We have implemented a general Convolutional Neural Networks inference program using the Halide image processing language which is scheduled to be fast(-er than Caffe, up to 3x) on a single machine using CPU.

Why we did this (Background)

CNN

Lots of modern-day machine learning applications, such as AlphaGo, are using Convolutional Neural Networks (CNNs) for classification tasks. Therefore, the performance of training and inference with CNNs is fairly important. For huge data sets and large CNN configurations, training can take several days, making it meaningful to speed up the training process. Besides, in real-time applications, such as Apple Siri, the time spent in inference is also expected to be short, so that the delay will be tolerable or more satisfactory for users.
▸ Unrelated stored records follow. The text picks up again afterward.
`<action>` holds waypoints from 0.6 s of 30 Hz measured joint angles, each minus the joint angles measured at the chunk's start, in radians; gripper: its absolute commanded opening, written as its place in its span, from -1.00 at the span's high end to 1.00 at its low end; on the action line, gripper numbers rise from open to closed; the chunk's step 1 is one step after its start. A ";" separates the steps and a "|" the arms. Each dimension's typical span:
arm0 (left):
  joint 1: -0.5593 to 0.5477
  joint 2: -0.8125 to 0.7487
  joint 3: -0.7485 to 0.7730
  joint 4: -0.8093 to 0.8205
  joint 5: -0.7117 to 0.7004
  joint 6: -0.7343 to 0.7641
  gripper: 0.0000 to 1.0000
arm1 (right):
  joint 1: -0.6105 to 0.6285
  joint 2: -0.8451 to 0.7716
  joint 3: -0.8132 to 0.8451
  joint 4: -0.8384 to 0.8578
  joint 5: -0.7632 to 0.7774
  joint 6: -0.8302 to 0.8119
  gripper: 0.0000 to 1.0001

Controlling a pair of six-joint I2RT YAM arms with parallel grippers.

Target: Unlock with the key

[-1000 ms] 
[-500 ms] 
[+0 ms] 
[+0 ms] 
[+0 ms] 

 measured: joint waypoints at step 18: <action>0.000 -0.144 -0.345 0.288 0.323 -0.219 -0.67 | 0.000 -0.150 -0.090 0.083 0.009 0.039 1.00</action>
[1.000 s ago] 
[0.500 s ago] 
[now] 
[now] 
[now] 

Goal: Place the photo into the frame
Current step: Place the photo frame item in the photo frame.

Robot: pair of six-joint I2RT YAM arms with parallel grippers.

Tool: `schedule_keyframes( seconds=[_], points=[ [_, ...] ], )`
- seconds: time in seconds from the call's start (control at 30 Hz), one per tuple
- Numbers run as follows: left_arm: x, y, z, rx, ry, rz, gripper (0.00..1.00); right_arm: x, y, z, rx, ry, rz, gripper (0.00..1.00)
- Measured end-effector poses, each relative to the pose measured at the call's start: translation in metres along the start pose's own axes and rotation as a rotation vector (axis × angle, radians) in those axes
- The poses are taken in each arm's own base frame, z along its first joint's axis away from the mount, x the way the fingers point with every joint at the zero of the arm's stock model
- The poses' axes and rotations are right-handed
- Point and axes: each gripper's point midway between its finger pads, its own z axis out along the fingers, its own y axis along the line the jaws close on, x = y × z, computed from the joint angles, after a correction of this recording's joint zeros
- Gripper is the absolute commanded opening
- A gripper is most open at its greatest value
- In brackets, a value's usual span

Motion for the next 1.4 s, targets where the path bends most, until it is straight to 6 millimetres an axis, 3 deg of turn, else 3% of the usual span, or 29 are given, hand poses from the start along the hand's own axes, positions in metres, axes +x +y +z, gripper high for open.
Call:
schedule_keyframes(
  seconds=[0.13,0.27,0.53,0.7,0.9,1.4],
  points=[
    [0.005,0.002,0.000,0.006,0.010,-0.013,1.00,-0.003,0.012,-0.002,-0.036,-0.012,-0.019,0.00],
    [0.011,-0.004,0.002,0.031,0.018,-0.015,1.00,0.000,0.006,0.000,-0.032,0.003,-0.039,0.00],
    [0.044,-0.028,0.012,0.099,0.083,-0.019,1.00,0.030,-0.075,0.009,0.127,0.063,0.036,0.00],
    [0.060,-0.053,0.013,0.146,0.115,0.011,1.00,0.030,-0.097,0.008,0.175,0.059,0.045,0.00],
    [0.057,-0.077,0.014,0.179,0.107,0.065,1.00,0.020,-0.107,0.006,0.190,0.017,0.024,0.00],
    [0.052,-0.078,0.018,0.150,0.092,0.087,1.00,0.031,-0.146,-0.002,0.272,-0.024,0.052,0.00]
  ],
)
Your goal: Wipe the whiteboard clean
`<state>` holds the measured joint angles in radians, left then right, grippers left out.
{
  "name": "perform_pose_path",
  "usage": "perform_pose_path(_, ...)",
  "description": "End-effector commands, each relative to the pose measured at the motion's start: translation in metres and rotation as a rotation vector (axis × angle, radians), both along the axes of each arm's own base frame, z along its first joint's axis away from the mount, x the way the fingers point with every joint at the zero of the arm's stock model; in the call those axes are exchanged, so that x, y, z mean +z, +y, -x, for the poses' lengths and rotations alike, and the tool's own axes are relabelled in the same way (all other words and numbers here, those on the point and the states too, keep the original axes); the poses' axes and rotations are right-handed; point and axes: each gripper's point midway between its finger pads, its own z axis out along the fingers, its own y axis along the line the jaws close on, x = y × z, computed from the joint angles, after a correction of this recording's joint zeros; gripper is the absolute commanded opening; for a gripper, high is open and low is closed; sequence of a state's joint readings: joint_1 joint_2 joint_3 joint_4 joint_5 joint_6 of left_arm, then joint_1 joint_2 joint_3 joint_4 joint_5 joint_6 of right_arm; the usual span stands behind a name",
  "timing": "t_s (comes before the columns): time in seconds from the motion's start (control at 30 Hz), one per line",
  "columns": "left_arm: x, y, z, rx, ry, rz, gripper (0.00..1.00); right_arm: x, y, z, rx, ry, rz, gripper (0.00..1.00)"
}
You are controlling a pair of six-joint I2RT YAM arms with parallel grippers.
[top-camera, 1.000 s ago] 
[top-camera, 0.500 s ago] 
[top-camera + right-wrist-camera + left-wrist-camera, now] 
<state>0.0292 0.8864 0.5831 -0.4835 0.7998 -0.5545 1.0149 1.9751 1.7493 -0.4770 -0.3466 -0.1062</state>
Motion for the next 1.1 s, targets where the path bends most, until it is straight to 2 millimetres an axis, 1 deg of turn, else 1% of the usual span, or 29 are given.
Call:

For testing purpose, we are using MNIST (a database of handwritten digits and we use a typical CNN, LeNet to perform inference on it) and AlexNet(which is designed to do classification towards ImageNet).

The structure of LeNet is illustrated as below:

The LeNet that we use is mainly composed of the following layers by order: conv, pooling, conv, pooling, fully-connected, relu, fully-connected, softmax.

The structure of AlexNet is illustrated as below:

The AlexNet that we use is mainly composed of the following layers by order: conv, relu, norm, pooling, conv, relu, norm, pooling, conv, relu, conv, relu, conv, relu, pooling, fully-connected, relu, drop, fully-connected, relu, drop, fully-connected, softmax.

Caffe

Caffe is a deep learning framework currently widely used to both train and test CNN. It is known for its speed, modularity and clear expressions and settings of networks and relevant processes. In our project, Caffe is selected to be a benchmark for us to compete against in terms of speed.

Halide

Halide is a language and compiler for optimizing parallelism,locality, and re-computation in image processing pipelines. Since it provides many scheduling interfaces to handle matrices, it is a great source for CNN implementation, where the intermediate results are also matrices. Therefore, by carefully scheduling CNN training and inference with Halide, an obvious speedup is expected.

What we did (Results)

We have implemented this inference program which is tested towards MNIST (LeNet) and AlexNet (ImageNet), and it is compared against Caffe (testing of the network). Luckily, we have achieved better performance than Caffe in our limited tested scenarios. The following figures and data generally use Caffe as their counterpart for comparison. Our implementation is referred to as "bromide".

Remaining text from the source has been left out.